Exercise description: Report how many lines below contain the word "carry", giving the number and no other words.

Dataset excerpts
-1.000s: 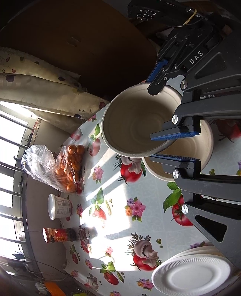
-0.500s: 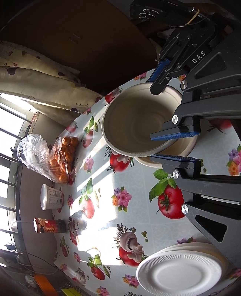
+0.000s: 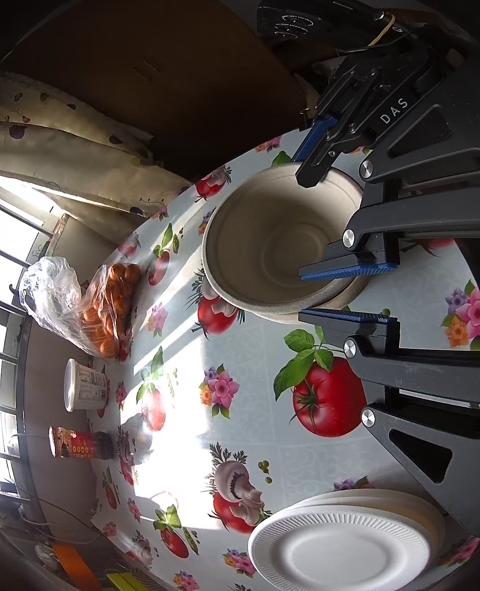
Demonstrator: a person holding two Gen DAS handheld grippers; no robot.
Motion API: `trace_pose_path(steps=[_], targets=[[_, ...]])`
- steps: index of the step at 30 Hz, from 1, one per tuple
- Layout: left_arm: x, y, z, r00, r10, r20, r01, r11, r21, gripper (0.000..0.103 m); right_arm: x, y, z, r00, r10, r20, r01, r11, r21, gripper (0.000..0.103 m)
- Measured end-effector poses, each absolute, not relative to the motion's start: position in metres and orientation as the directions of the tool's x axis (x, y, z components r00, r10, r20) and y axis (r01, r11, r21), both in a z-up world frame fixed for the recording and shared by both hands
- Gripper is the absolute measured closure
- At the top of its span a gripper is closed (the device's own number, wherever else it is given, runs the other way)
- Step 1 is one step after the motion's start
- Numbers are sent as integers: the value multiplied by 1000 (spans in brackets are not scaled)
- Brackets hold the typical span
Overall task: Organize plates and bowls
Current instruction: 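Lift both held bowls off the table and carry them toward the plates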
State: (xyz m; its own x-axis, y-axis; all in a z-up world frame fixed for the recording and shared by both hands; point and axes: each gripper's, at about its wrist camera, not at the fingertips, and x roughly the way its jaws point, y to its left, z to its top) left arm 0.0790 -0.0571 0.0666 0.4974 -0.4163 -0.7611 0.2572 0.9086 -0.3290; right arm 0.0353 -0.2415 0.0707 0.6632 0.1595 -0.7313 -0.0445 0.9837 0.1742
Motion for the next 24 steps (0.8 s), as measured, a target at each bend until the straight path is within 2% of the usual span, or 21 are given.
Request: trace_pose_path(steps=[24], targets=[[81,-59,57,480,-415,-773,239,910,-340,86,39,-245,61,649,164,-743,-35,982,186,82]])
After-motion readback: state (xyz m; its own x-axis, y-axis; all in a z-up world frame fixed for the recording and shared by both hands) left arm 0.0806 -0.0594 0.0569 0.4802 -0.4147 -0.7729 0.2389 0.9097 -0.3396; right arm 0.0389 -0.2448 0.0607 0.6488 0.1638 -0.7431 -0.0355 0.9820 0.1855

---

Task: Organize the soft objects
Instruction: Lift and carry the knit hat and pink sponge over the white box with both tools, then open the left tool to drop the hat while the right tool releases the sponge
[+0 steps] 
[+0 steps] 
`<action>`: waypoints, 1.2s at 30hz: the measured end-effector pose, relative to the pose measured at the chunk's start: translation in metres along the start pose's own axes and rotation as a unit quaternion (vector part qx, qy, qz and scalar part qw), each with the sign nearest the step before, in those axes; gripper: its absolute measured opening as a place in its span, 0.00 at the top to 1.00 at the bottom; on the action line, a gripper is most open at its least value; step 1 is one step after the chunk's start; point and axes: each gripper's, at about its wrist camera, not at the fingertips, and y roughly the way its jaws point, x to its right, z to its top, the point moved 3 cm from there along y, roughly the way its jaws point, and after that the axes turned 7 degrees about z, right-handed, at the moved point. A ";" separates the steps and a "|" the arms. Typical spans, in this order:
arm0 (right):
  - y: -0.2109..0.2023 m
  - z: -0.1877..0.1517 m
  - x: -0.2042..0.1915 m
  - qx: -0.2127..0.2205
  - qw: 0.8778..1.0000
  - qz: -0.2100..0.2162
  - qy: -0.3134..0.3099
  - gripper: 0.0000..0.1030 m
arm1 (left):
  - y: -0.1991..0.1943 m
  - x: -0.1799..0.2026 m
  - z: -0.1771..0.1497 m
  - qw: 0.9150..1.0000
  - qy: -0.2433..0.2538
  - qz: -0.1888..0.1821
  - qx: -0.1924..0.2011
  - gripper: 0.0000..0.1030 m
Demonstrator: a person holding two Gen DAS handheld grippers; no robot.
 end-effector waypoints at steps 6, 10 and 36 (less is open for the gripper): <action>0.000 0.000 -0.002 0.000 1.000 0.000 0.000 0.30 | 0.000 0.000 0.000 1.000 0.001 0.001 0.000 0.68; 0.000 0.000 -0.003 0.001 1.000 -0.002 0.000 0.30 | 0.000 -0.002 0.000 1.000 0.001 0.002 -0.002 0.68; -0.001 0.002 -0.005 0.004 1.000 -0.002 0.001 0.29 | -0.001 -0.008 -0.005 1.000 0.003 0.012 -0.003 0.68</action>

Response to the exercise: 2